Dr. David Graham, a drug safety officer with the FDA’s Office of Surveillance and Epidemiology, estimates that Avandia has caused as many as 205,000 heart attacks and strokes, some of them fatal, between 1999 and 2006. Graham’s analysis indicates that since Avandia was approved, some 80,000 patients have died from the drug’s side effects. For every month that Avandia is sold, he said, 1,600 to 2,200 patients will suffer more of these events.
GlaxoSmithKline LLC, based in London, told the agency of the risk two years ago. Yet, the FDA failed to pass along the warning to the one million Americans who already take the drug. There’s probably $2.2 billion reasons why this information wasn’t made public until this year. Only after researchers at the Cleveland Clinic forced the FDA to take notice, did the word get out to the media.

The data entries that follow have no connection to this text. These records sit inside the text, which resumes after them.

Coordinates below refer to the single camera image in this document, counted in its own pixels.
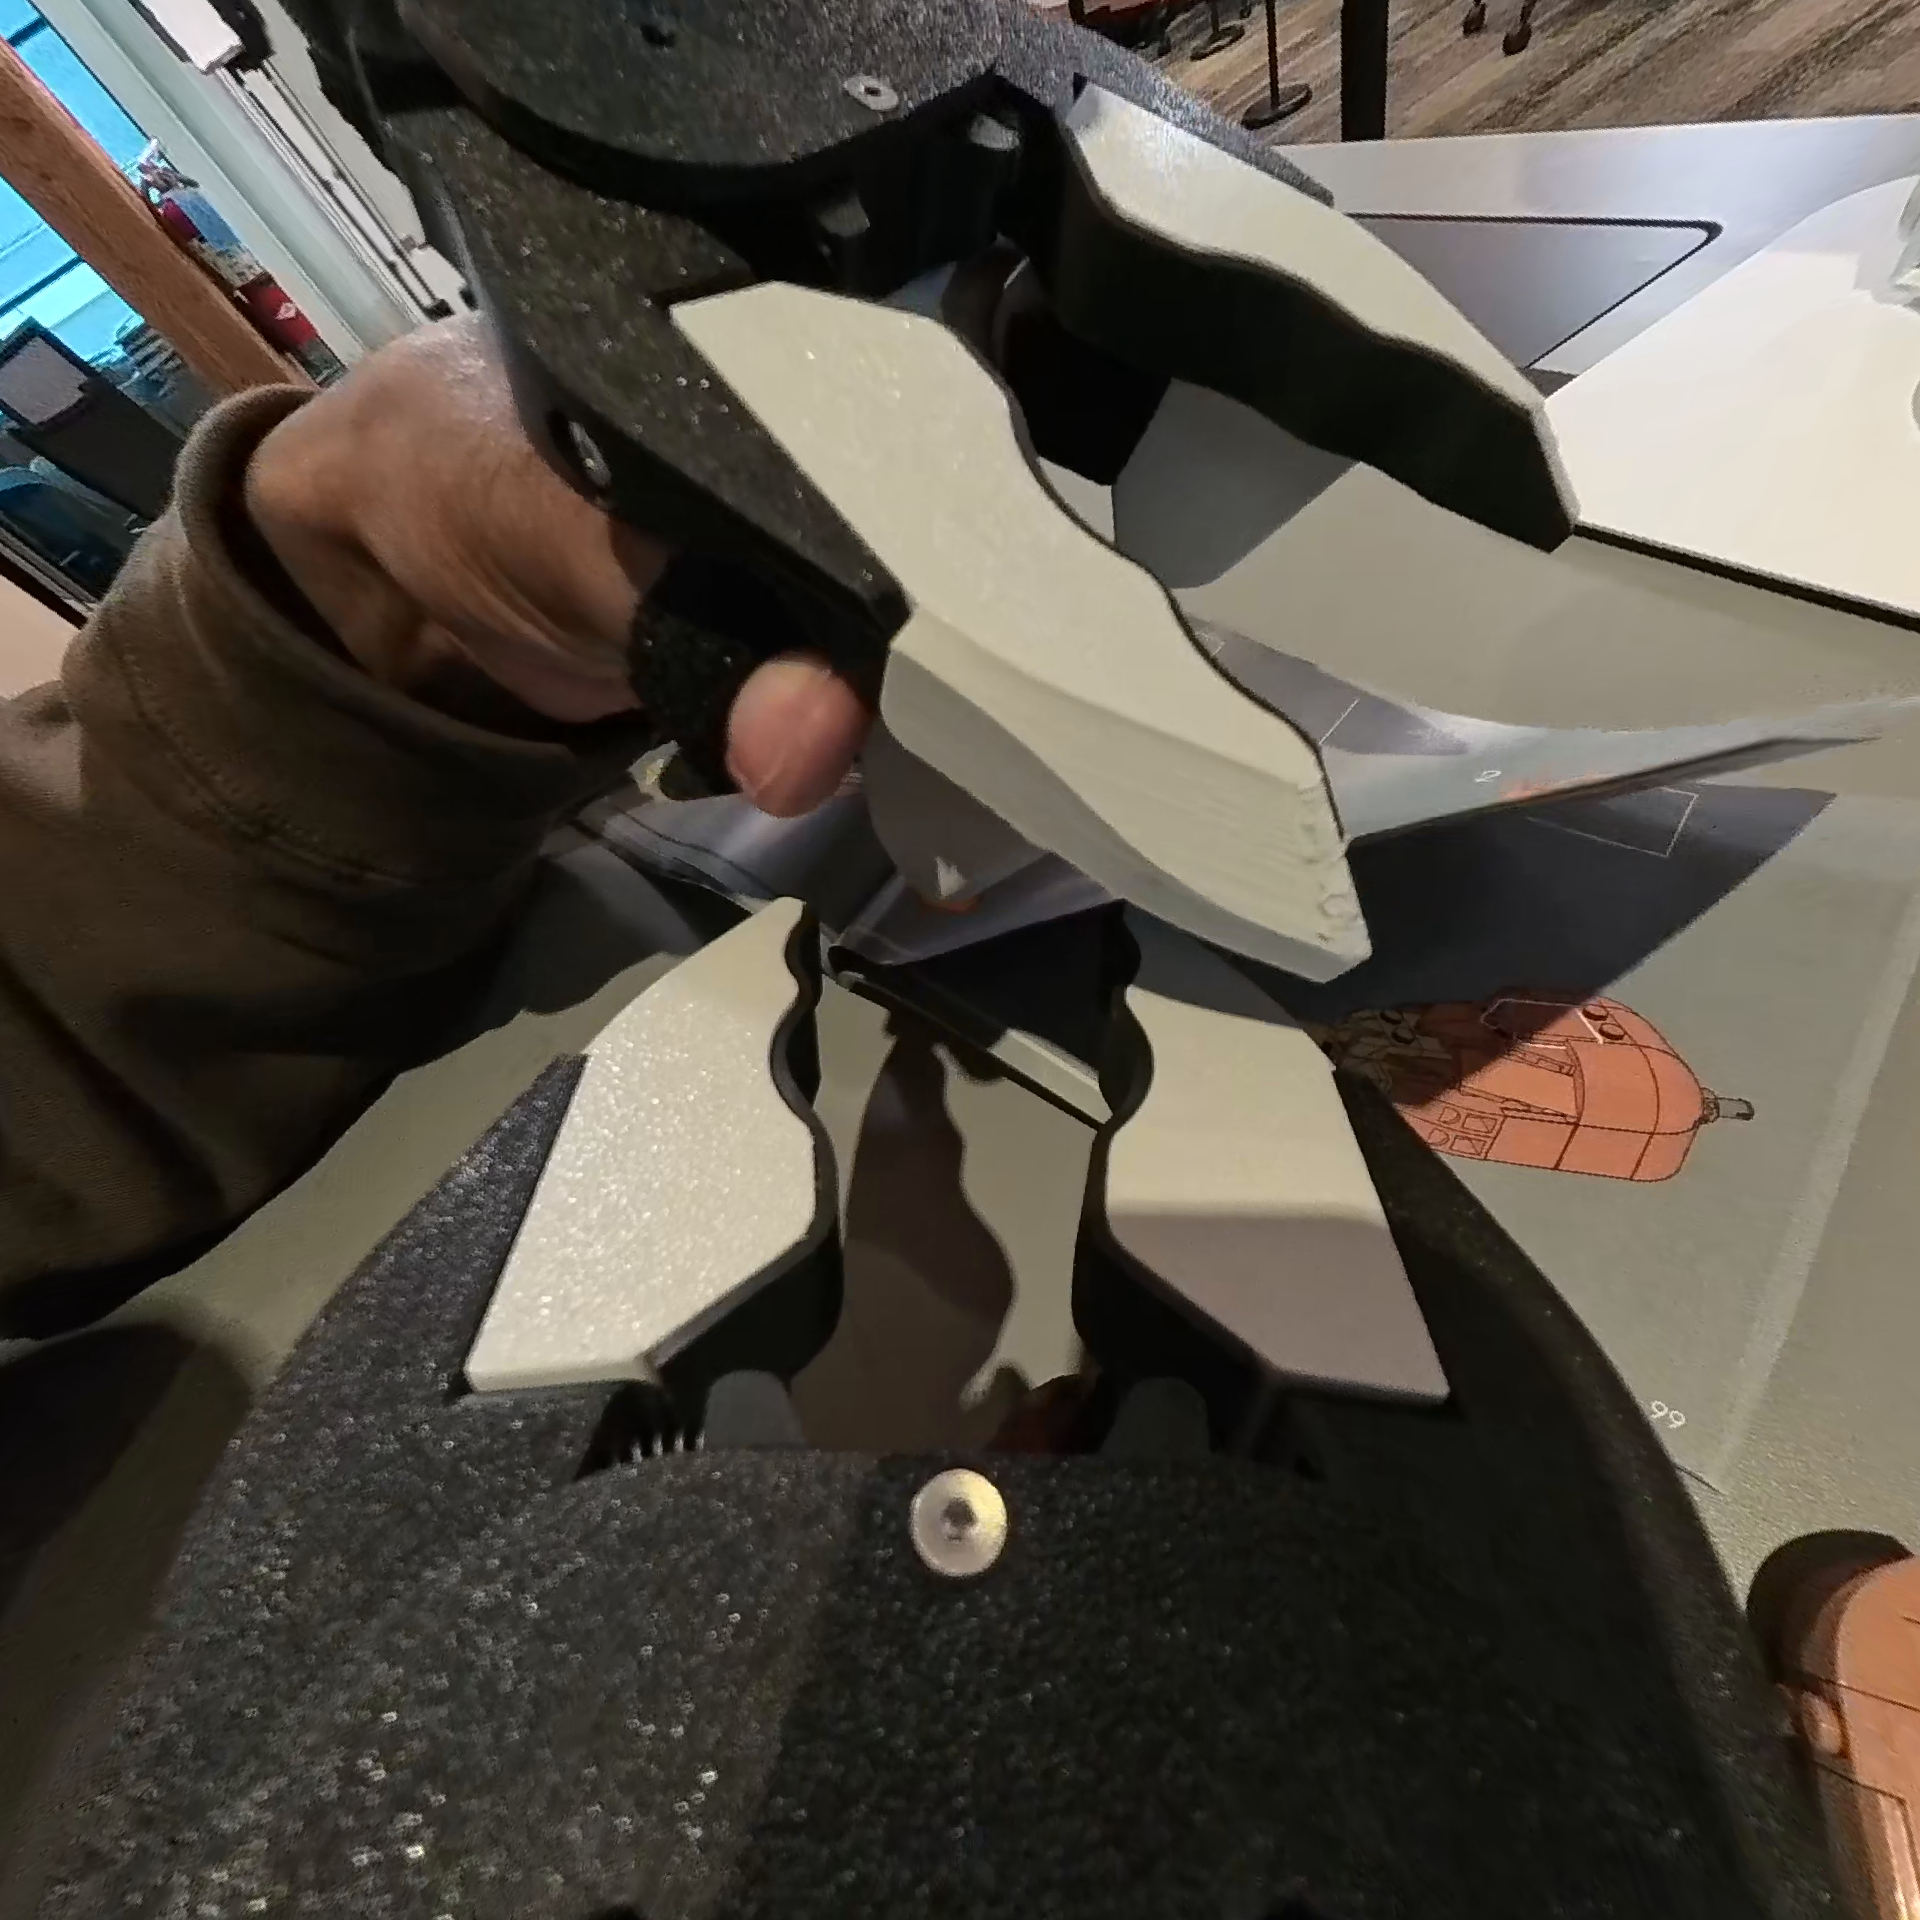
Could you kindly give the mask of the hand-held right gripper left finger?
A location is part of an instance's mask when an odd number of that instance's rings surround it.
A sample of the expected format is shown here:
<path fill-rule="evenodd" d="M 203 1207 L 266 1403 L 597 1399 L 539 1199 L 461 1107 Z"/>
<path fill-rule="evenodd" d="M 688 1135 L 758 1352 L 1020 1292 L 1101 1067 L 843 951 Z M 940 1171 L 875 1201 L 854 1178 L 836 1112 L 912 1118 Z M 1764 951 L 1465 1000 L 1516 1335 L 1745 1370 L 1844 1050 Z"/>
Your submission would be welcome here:
<path fill-rule="evenodd" d="M 464 1375 L 476 1393 L 794 1378 L 841 1310 L 818 927 L 772 900 L 582 1057 Z"/>

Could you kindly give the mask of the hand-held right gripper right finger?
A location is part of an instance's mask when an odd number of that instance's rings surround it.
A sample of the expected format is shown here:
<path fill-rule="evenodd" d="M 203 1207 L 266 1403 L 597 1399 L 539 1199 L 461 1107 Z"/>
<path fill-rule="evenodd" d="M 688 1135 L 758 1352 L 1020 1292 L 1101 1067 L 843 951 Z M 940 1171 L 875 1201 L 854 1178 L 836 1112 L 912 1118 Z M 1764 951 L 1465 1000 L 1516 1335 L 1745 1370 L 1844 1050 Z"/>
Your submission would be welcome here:
<path fill-rule="evenodd" d="M 1433 1346 L 1334 1071 L 1222 961 L 1140 961 L 1121 995 L 1101 1228 L 1172 1310 L 1259 1378 L 1443 1403 Z"/>

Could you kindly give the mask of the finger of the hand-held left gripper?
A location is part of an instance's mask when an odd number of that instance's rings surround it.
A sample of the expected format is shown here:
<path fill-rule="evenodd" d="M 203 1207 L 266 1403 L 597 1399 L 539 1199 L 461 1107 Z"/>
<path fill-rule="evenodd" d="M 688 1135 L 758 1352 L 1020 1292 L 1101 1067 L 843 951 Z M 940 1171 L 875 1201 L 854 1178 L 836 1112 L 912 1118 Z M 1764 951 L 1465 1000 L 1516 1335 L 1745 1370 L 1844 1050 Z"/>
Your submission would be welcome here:
<path fill-rule="evenodd" d="M 970 346 L 785 283 L 675 322 L 902 590 L 861 787 L 916 895 L 957 907 L 1051 854 L 1296 977 L 1369 959 L 1317 752 L 1050 492 Z"/>
<path fill-rule="evenodd" d="M 1094 84 L 1035 177 L 1035 265 L 1082 344 L 1502 538 L 1570 538 L 1544 398 L 1355 219 Z"/>

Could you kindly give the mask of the grey brick instruction booklet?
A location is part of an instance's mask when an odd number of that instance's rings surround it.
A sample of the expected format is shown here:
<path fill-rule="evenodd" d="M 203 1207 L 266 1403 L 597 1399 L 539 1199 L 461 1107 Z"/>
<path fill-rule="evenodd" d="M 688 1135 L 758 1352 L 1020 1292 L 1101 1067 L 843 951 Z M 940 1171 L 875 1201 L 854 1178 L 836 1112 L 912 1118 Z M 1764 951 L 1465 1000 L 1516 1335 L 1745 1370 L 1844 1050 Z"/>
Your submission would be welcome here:
<path fill-rule="evenodd" d="M 1374 1089 L 1496 1215 L 1714 1486 L 1796 1315 L 1915 978 L 1915 804 L 1742 774 L 1861 745 L 1915 697 L 1644 732 L 1393 704 L 1218 624 L 1198 638 L 1301 724 L 1346 825 L 1372 953 L 1306 980 L 1132 914 L 1138 961 L 1222 961 Z M 1021 1043 L 1067 1040 L 1016 964 Z"/>

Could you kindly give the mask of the person's left forearm brown sleeve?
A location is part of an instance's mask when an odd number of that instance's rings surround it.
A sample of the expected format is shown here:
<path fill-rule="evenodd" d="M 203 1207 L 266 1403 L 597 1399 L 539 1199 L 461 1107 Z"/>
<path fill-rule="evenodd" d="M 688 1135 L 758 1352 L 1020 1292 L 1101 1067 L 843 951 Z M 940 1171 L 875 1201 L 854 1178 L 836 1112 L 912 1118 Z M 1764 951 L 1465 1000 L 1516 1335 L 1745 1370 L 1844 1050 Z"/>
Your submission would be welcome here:
<path fill-rule="evenodd" d="M 217 404 L 53 681 L 3 711 L 3 1321 L 84 1326 L 320 1160 L 485 984 L 637 718 L 476 724 L 290 614 Z"/>

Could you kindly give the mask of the person's left hand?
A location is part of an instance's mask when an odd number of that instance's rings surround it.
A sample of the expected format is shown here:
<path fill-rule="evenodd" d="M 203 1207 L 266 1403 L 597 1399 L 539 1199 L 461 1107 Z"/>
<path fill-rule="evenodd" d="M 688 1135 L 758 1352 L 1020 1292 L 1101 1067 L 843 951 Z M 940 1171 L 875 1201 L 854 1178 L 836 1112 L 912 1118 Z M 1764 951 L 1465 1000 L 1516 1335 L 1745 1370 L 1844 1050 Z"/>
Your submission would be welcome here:
<path fill-rule="evenodd" d="M 385 689 L 521 738 L 644 721 L 636 619 L 667 551 L 554 473 L 481 319 L 294 408 L 244 503 L 305 619 Z"/>

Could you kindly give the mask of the red fire extinguisher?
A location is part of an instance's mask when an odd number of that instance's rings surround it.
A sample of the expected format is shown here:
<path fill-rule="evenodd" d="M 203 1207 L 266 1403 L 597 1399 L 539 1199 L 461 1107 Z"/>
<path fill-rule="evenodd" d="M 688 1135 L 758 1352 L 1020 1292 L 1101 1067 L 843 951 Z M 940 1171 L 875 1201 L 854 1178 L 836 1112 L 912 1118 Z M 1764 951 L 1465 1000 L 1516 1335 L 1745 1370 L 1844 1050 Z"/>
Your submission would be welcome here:
<path fill-rule="evenodd" d="M 235 294 L 269 346 L 317 385 L 325 387 L 346 370 L 339 354 L 329 351 L 301 306 L 286 295 L 274 276 L 260 273 Z"/>

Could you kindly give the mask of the wooden beam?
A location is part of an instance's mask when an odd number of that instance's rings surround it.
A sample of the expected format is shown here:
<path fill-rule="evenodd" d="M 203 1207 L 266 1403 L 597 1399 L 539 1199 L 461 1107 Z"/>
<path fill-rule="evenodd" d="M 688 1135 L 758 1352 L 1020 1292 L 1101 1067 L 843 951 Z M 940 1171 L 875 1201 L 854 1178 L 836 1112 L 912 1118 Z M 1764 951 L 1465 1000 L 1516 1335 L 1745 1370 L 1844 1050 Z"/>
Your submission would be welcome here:
<path fill-rule="evenodd" d="M 315 392 L 250 314 L 154 219 L 105 148 L 3 49 L 3 178 L 178 351 L 211 393 Z"/>

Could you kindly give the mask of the white lamp stand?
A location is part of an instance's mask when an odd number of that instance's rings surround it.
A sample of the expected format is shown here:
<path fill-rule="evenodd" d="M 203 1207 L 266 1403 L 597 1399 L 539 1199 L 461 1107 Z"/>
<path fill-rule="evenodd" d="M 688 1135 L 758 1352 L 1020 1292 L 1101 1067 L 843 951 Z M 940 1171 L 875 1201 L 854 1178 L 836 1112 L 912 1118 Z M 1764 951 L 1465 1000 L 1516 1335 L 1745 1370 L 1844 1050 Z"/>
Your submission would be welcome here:
<path fill-rule="evenodd" d="M 1548 398 L 1594 538 L 1917 616 L 1915 178 L 1810 214 Z"/>

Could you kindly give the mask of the brown toy brick model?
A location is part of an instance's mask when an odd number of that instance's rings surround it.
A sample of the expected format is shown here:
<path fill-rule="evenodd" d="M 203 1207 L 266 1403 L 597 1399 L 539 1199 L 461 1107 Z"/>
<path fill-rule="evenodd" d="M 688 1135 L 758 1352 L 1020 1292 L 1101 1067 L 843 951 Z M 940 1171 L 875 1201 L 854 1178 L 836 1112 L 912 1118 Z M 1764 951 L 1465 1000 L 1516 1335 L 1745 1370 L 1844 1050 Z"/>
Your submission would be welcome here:
<path fill-rule="evenodd" d="M 1917 1916 L 1917 1558 L 1886 1534 L 1822 1529 L 1777 1548 L 1747 1618 L 1851 1916 Z"/>

Since three quarters of all diabetics die from heart disease related conditions, doesn’t it seem strange that the drugs doctors commonly recommend for controlling diabetes actually increase the incidence of cardiovascular related deaths? I believe it does. So does Gerald Del Pan, director of the Office of Surveillance and Epidemiology, who has voiced his concerns about Avandia by stating “Cardiovascular disease being the leading cause of death of people with diabetes, having a treatment that causes that is something that doesn’t make sense to me.” It doesn’t make sense to me either. And to add fuel to the fire, recent evidence suggests thiazolidinediones are associated with an increased risk of peripheral fractures in post-menopausal women.
Other commonly used diabetic drugs known as sulfonylureas (DiaBeta, Micronase, Glynase, Diabinese, Glucatrol, Orinase, Tolinase, and Amyrel) are also associated with an increased risk of heart attack and strokes. Orinase has been shown to increase the risk for heart attack and stroke by 300 percent and increases the risk of death from all illnesses by 250 percent over those taking a sugar pill. These drugs carry a warning label, which states, “The administration of oral hypoglycemic drugs has been reported to be associated with increased risk of cardiovascular mortality as compared with treatment with diet alone or diet plus insulin. ”Insulin sensitizers or enhancing drugs including Metformin (Glucophage) and Phenformin are known as biguanides. Metformin is now the most commonly prescribed oral anti-diabetic drug in the world. It works by increasing insulin sensitivity in the liver. It also has a number of other beneficial effects, including weight loss, reduced cholesterol-triglyceride levels, and improved endothelial function.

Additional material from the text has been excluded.